写真はモノクロの街のスナップである。作品の中に写り込みを活かした造形が幾つかあって、観ていて思わず頬が緩んだ。
作者の長谷川さんとは写真家の渡部さとるさんのワークショップを通じて数年前に知り合ったのだが、その頃はカメラやレンズの話をした記憶しか残っていない。しかし、その後、写真家の白岡順さんが主宰していた講評講座を見学しに行った際、長谷川さんの発表の番になると、参加していた人たちが、彼の写真に対して忌憚のない意見を次々に述べるのを目の当たりにして、僕は、すっかり自信をなくしてしまい、受講するのを諦めてしまったのだった。その時、白岡さんが「それでも、この写真はいいと思うよ」とフォローされていたのが印象に残っている。そんな時でも、長谷川さんは穏やかな笑顔を浮かべながら、参加者の批評を全て受け止め、プレゼンを続けていたのである。
あれから数年が過ぎたが、長谷川さんは、その間、写真を撮り続け、ニコンサロンにずっと作品を応募し続けていたそうだ。
眼の前に展示されている写真は僕があの時観た写真とは全く印象が異なっていた。
長谷川さんによると、今から1年前、白岡さんに写真を見せた時、白岡さんは「どうして、この写真が通らないのかね」と言っていたそうである。
長谷川さんは、大手電機メーカーで半導体の開発に携わったエンジニアだったそうである。しかし、40台後半に差し掛かった頃、そのキャリアを捨てて写真家として第二の人生を歩み始めた。欧米ではそういう人がいるとは聞いたことがあるけれど、なかなか勇気のいることだったのではないだろうか。

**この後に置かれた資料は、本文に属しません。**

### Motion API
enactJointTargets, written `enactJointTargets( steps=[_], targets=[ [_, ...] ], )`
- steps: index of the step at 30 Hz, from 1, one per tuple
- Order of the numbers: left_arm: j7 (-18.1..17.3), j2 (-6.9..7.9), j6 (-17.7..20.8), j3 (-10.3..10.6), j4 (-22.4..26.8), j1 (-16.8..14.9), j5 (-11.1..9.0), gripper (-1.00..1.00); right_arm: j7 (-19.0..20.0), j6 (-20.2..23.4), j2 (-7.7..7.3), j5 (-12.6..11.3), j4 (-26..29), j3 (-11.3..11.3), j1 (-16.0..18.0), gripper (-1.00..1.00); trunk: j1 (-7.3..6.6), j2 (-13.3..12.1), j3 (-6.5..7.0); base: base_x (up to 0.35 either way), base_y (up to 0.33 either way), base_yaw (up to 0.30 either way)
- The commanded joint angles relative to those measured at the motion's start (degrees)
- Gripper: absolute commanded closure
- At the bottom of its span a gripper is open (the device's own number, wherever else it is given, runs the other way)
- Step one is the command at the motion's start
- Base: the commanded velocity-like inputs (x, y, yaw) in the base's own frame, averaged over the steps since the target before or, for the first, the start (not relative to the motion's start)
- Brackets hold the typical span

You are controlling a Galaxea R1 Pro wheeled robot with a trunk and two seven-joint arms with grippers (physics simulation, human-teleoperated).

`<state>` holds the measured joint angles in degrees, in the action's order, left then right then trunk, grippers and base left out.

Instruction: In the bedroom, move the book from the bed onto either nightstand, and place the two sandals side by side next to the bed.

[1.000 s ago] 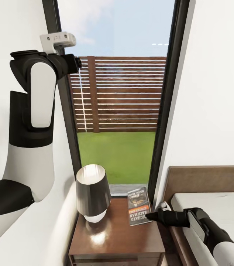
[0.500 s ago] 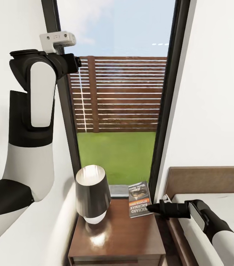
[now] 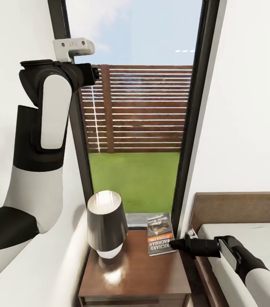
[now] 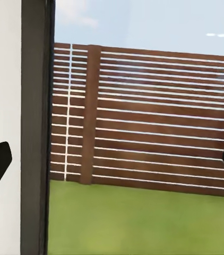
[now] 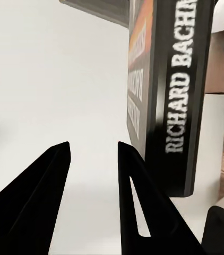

一緒に展示を観ていた友人が、突然、「え?これデジタルなの?!」と声を上げた。すっかり、銀塩プリントだと思って見ていたらしい。長谷川さんに使用した機材がソニーのデジタルカメラのα7にM型ライカ用のズミクロン50mmF2やエルマリート28mmF2.8の組み合わせで撮ったデータをハンネミューレのバライタ紙にプリントしたと聞いて驚いていた。(機材の件で後で確認したところ、一部、ニコンのD800で撮影した写真もあるそうだ。)確かに知らなければ、銀塩プリントだと思ったかもしれない。
長谷川さんに先日、亡くなった白岡さんはこの写真を観たのですか?と聞いたら、何割か見てもらった作品は入っているけれど、見せられなかった写真もかなりあるとのことだった。
ただ、去年の暮れ、長谷川さんが市ヶ谷のカロタイプに荷物の整理に行った際、久しぶりに会った白岡さんは、長谷川さんの銀座ニコンサロンでの展示が決まったことを大変喜んでくれたそうだ。
その話を聞いた僕は、何よりも写真のことが好きな白岡さんのことだから、会期中、きっと、この場にやって来て、長谷川さんの写真を満足そうに観ているに違いないと思ったのであった。